Task requirements ▸ All entries must be extracted exactly, with nothing added or dropped.

Dataset items:

┌──

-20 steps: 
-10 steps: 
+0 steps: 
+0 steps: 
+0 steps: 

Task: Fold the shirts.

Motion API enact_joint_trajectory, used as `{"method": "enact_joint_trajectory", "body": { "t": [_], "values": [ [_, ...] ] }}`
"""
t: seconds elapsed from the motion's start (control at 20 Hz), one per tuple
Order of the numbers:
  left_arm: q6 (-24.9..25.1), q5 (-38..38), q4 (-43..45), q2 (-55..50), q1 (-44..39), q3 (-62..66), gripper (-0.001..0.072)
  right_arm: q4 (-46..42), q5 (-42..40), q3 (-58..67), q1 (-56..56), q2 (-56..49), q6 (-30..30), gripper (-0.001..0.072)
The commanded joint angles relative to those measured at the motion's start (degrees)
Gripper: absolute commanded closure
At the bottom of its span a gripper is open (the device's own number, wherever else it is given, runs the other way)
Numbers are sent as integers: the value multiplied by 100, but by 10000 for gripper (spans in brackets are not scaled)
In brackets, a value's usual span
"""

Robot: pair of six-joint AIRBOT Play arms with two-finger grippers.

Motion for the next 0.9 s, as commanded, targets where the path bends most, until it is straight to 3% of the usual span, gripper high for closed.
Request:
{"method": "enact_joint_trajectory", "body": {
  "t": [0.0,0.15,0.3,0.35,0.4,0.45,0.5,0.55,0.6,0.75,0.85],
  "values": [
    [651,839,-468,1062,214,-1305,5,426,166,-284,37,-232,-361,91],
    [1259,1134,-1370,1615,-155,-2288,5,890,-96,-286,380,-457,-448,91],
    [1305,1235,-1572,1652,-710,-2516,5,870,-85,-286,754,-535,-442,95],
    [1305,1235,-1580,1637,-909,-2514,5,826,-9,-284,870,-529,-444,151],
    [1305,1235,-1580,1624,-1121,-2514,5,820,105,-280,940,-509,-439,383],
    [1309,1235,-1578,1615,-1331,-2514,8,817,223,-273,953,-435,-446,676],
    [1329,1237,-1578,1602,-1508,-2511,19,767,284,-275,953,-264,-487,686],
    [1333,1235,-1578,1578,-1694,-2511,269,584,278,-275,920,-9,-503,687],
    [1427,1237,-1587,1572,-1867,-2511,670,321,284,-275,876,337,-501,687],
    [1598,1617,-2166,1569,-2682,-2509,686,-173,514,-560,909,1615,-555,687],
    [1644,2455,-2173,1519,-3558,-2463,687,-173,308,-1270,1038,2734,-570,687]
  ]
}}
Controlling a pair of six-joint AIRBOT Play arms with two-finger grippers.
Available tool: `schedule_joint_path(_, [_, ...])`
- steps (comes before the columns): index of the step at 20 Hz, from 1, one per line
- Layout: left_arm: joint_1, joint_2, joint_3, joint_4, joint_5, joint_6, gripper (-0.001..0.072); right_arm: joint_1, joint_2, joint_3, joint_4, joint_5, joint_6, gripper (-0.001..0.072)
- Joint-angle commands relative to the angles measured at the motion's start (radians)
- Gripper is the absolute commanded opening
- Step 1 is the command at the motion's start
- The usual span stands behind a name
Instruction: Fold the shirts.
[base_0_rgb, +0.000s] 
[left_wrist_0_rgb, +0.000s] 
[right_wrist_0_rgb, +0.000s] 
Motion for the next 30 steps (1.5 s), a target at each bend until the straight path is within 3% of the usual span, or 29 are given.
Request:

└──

Answer section ▸
-20 steps: 
-10 steps: 
+0 steps: 
+0 steps: 
+0 steps: 

Task: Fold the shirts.

Motion API enact_joint_trajectory, used as `{"method": "enact_joint_trajectory", "body": { "t": [_], "values": [ [_, ...] ] }}`
"""
t: seconds elapsed from the motion's start (control at 20 Hz), one per tuple
Order of the numbers:
  left_arm: q6 (-24.9..25.1), q5 (-38..38), q4 (-43..45), q2 (-55..50), q1 (-44..39), q3 (-62..66), gripper (-0.001..0.072)
  right_arm: q4 (-46..42), q5 (-42..40), q3 (-58..67), q1 (-56..56), q2 (-56..49), q6 (-30..30), gripper (-0.001..0.072)
The commanded joint angles relative to those measured at the motion's start (degrees)
Gripper: absolute commanded closure
At the bottom of its span a gripper is open (the device's own number, wherever else it is given, runs the other way)
Numbers are sent as integers: the value multiplied by 100, but by 10000 for gripper (spans in brackets are not scaled)
In brackets, a value's usual span
"""

Robot: pair of six-joint AIRBOT Play arms with two-finger grippers.

Motion for the next 0.9 s, as commanded, targets where the path bends most, until it is straight to 3% of the usual span, gripper high for closed.
Request:
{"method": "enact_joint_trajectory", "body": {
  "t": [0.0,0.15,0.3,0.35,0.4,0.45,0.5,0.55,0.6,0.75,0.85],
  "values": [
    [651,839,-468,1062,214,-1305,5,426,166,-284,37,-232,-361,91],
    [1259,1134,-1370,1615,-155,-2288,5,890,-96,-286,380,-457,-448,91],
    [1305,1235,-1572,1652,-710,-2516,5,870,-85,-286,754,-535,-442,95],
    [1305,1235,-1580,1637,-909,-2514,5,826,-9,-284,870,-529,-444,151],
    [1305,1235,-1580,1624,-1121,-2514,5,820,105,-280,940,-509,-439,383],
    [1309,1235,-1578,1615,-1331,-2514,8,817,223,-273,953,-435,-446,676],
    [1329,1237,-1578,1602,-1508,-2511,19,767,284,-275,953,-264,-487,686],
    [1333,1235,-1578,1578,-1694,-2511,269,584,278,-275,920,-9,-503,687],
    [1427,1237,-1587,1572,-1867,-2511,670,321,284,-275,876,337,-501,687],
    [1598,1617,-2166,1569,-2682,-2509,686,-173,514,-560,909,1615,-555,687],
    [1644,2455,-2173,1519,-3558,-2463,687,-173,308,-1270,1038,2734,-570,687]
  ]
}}
Controlling a pair of six-joint AIRBOT Play arms with two-finger grippers.
Available tool: `schedule_joint_path(_, [_, ...])`
- steps (comes before the columns): index of the step at 20 Hz, from 1, one per line
- Layout: left_arm: joint_1, joint_2, joint_3, joint_4, joint_5, joint_6, gripper (-0.001..0.072); right_arm: joint_1, joint_2, joint_3, joint_4, joint_5, joint_6, gripper (-0.001..0.072)
- Joint-angle commands relative to the angles measured at the motion's start (radians)
- Gripper is the absolute commanded opening
- Step 1 is the command at the motion's start
- The usual span stands behind a name
Instruction: Fold the shirts.
[base_0_rgb, +0.000s] 
[left_wrist_0_rgb, +0.000s] 
[right_wrist_0_rgb, +0.000s] 
Motion for the next 30 steps (1.5 s), a target at each bend until the straight path is within 3% of the usual span, or 29 are given.
Request:

The output for this exercise is finished.